Meier disagrees with the view of some scholars that the Parable of Lazarus and the Rich Man somehow influenced or gave rise to the story in John 11 about Jesus' resurrection of Lazarus. On first sight, such a view is tempting because there do appear to be similarities between the two: both discuss the resurrection of a man named Lazarus, and both hold that Lazarus' resurrection will fail to convince certain people to repent (i.e., Lazarus' brothers in the Parable, and the Jewish leaders who want to kill Jesus in John 11).

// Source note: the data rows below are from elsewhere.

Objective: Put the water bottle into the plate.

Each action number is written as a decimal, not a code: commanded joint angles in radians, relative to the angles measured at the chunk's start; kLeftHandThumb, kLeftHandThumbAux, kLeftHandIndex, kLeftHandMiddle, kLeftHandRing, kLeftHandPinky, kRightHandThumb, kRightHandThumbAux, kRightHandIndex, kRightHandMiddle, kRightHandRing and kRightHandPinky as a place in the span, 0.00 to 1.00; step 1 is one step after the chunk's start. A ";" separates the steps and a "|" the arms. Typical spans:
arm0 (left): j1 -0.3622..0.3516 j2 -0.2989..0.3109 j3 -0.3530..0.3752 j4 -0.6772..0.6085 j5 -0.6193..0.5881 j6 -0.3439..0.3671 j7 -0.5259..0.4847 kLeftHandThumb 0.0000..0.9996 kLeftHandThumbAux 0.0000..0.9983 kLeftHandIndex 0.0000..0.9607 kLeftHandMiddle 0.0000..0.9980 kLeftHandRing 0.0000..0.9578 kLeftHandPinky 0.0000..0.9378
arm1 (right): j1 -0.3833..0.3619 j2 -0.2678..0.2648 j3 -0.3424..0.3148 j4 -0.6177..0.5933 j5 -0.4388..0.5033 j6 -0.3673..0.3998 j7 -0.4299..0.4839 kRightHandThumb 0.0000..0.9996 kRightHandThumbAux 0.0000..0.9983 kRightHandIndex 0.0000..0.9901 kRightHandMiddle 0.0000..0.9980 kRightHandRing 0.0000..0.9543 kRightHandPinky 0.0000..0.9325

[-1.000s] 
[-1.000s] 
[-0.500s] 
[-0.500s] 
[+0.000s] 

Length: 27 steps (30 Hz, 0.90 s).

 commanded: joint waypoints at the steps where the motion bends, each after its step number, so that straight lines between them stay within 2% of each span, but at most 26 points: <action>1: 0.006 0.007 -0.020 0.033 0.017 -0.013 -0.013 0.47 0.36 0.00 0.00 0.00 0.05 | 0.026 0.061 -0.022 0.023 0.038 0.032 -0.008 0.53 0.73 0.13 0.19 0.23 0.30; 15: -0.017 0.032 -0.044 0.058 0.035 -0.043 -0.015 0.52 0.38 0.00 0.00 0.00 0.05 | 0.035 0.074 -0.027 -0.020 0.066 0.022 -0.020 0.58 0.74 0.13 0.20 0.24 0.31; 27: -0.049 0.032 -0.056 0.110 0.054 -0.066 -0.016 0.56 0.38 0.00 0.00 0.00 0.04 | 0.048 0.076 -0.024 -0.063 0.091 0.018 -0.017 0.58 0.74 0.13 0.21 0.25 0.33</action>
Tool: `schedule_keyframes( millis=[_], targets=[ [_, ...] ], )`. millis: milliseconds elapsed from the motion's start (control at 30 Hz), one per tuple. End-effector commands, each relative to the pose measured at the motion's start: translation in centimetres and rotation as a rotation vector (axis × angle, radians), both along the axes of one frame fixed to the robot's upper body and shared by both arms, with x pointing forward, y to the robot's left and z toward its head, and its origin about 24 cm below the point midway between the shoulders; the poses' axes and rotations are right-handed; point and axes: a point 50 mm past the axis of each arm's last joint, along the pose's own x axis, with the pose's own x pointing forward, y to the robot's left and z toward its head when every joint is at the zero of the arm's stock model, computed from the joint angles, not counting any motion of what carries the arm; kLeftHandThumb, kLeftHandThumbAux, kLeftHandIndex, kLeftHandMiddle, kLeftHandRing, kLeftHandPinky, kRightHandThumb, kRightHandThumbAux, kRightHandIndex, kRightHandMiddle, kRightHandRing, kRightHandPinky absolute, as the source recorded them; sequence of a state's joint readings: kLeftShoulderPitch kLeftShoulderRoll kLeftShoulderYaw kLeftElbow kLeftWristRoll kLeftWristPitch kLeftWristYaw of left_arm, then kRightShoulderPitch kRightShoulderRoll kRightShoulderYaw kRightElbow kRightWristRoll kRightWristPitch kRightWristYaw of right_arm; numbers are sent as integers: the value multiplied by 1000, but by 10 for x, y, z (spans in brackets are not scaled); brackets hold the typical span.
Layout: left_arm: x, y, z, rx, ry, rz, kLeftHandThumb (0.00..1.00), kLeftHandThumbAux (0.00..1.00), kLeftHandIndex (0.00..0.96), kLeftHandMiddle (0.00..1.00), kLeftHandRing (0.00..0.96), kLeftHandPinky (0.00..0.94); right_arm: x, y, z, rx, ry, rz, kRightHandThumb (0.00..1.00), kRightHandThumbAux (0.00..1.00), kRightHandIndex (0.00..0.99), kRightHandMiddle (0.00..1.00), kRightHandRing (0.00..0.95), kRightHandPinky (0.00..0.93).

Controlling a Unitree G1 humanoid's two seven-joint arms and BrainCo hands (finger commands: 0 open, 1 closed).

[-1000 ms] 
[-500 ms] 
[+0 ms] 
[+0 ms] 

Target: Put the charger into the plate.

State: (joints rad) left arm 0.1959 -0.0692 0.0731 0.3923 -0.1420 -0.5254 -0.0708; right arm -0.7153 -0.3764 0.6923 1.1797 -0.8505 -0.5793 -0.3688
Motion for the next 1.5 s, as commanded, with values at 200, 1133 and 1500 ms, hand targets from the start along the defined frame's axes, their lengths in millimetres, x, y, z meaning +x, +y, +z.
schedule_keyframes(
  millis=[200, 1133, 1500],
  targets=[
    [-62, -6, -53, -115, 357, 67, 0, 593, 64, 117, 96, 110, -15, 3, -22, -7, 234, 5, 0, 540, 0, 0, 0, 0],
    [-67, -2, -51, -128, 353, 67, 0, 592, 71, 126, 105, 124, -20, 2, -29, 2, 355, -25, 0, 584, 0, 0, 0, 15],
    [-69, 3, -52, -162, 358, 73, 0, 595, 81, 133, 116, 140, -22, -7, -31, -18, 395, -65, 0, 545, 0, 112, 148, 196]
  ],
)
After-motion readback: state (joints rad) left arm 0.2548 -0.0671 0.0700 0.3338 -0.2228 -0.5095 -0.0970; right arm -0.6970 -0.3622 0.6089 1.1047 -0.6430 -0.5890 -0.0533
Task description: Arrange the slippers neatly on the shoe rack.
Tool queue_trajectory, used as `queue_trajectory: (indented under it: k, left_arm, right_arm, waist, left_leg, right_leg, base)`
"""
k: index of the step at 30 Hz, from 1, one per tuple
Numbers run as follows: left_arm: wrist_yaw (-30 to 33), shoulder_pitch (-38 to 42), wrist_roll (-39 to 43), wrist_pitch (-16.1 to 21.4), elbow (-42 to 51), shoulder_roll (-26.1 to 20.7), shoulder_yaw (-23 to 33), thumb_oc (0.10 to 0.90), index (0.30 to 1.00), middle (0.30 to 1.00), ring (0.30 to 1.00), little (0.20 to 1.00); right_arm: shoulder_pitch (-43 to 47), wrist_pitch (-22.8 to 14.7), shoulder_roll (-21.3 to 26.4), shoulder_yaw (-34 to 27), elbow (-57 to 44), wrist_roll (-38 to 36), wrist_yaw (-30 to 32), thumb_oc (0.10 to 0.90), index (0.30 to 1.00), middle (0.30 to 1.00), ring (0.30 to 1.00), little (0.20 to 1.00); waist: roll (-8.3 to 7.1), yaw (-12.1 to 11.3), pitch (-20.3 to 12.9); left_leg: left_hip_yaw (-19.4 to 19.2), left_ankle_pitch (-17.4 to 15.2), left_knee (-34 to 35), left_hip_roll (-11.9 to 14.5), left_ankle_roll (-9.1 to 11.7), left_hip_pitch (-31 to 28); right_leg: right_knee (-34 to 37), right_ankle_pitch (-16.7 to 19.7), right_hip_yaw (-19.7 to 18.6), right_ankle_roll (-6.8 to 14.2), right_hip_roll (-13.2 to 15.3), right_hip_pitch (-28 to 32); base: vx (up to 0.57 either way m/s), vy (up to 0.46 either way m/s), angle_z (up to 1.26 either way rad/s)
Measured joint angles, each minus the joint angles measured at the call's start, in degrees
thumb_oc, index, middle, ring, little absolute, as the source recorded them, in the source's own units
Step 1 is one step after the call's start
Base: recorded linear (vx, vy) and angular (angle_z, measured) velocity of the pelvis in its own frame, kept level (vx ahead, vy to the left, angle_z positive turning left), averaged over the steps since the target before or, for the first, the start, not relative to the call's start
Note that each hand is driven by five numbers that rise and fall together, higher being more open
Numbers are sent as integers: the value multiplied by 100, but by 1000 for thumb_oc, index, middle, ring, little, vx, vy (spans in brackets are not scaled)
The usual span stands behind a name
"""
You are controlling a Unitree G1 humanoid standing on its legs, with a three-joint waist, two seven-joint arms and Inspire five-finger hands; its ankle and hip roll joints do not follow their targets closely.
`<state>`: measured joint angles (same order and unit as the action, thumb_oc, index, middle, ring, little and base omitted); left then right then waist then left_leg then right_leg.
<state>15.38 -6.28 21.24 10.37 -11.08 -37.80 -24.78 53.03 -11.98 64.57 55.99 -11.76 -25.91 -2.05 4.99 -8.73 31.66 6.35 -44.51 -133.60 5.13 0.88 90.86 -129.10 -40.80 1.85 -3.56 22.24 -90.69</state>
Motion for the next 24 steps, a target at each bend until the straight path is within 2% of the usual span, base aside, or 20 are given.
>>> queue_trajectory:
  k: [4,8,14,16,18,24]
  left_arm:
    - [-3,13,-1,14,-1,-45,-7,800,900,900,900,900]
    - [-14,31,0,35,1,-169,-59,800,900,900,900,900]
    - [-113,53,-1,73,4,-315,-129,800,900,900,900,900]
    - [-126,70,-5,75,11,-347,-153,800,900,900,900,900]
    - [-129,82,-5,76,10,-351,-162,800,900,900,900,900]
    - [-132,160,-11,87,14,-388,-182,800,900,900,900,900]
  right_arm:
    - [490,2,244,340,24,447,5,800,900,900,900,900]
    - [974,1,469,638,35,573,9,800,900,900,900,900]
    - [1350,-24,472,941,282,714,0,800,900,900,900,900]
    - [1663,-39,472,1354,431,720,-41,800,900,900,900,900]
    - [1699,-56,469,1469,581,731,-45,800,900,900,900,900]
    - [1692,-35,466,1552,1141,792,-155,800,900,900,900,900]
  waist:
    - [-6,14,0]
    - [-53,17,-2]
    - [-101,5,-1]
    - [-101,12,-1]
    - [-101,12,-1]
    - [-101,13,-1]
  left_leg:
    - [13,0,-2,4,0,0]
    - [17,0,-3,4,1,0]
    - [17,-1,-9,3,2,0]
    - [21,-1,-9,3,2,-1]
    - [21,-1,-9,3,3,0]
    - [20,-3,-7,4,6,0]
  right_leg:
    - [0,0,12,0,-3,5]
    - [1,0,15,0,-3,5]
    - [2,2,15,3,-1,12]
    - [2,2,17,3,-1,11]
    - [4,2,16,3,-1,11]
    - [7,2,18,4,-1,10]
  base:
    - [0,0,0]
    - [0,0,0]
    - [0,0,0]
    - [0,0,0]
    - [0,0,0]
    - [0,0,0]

But Meier disagrees, for at least two reasons. One, there are many Jews in John 11 who do believe in Jesus on account of Jesus' resurrection of Lazarus. And, second, Meier regards the part of the Parable about Lazarus rising from the dead to be secondary----something that Luke added to the Parable----for it reflects Lukan terminology. Originally, according to Meier (if I'm understanding him correctly), the Parable was a typical stock story about the exaltation of the poor and the debasement of the rich in the afterlife. A first century C.E. parable in Egyptian demotic, for example, talks about a rich man who "is tormented in the next world while a poor man is honored" (page 826), and such a theme also appears in rabbinic literature. (But Meier also says that the part of the Parable about someone rising from the dead in order to warn people reflects a motif in Near Eastern folklore.) Meier does not think it plausible that a redactional addition to a Parable would "influence or give rise" to the Johannine story, especially since Luke was writing roughly when John was active (the end of the first century C.E.).
For Meier, what could have happened was that the Parable was influenced by a pre-Gospel version of the story in John 11. That's why the poor man is called "Lazarus" in the Parable. Originally, Meier maintains, the poor man in the story was anonymous, as are all of the characters in the parables of Luke's Gospel. But he was later called "Lazarus", presumably on account of the similarities between a later stage of the Parable and John 11.
It appears that Meier believes that there is greater likelihood that the Johannine story would influence the Parable, rather than that a small addition to the Parable would influence the Johannine story. Perhaps that's because he considers the Johannine story to have been more prominent and well-known than a mere redactional addition to the Parable.